Tal vez Marisa fuera la única en percatarse del único problema que tuvo su marido durante ese asalto al récord de la hora. Instintivamente pudo saber que algo no acababa de funcionar como estaba previsto. Nada menos que una arruga en la lycra del culote estaba matando en silencio al gigante. Una irritación en su piel mientras pedaleaba que acabó convirtiéndose en una pequeña abrasión que le torturaba en cada movimiento. Acostumbrado a asimilar el dolor y sufrimiento como nadie, Indurain apartó de su mente esa eventualidad y se centró en gestionar esa máxima agonía final.
Todo el mundo acabó de enloquecer cuando antes de dar las últimas vueltas ya se anunció que había superado a Graeme Obree. El récord era suyo y tuvo exactamente 327 metros más hasta que el reloj se paró y los jueces dieron por concluida la hora. Levantó tímidamente el brazo, Eddy Merckx contemplaba la escena recordando lo que él mismo vivió en 1972 en México y José Miguel Echávarri rompió a llorar ante la prensa.
La pizarra que cada vuelta le iba indicando los registros dibujó un escueto pero muy claro 53,040. En el dorso de esa pizarra, que no se vio en esa foto que fue portada en todo el mundo al día siguiente podía leerse la última indicación en plena vorágine: “Sigue así”.
El récord de la hora apenas le duró un mes y medio más, concretamente hasta que su archienemigo Tony Rominger lo superó en octubre. Pero como rezaba el dorso de esa pizarra, Miguel Indurain Larraya siguió así: siendo el más grande dos años más con un quinto Tour de Francia, un arcoíris contrarreloj y su derrota más dulce, la del Mundial de Duitama conteniendo a los rivales para que Abraham Olano fuera campeón del mundo. También le dio tiempo a ser campeón olímpico contrarreloj muy poco después del impacto de no poder conquistar su sexto Tour consecutivo.

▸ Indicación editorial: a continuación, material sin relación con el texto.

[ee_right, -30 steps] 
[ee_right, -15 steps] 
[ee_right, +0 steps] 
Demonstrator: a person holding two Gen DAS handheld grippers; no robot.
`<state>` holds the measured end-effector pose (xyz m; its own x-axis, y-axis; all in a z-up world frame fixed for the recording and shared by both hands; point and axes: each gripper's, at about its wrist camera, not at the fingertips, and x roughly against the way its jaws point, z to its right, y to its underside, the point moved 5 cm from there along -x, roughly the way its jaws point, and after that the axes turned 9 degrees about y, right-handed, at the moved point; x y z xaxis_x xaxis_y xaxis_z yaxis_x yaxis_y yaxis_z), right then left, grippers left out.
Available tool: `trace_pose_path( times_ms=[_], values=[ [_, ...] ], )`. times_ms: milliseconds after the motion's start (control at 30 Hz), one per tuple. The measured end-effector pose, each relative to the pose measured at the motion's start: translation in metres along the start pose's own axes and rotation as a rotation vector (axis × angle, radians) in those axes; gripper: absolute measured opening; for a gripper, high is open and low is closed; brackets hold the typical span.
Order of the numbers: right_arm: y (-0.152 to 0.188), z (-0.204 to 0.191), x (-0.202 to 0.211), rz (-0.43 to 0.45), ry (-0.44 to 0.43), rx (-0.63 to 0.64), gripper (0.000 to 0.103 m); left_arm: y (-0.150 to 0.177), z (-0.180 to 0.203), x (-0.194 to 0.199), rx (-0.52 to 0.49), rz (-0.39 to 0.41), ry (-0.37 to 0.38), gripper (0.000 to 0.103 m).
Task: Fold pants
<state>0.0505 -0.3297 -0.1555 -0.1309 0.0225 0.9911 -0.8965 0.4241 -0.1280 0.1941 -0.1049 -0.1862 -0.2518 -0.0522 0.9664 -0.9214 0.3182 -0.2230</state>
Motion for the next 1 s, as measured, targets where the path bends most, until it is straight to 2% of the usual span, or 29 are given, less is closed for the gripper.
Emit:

Sólo duró una hora. Pero en esos sesenta minutos el 2 de septiembre de 1994, Miguel Indurain adelantó varios años el Siglo XXI. Y no sólo en el ciclismo, sino en la forma de concebir un espectáculo deportivo que data de 1893 y que una vez muy entrado el nuevo siglo la Unión Ciclista Internacional ha recuperado basándose en él. La hora más mágica que jamás tuvo el ciclismo no ha vuelto a repetirse.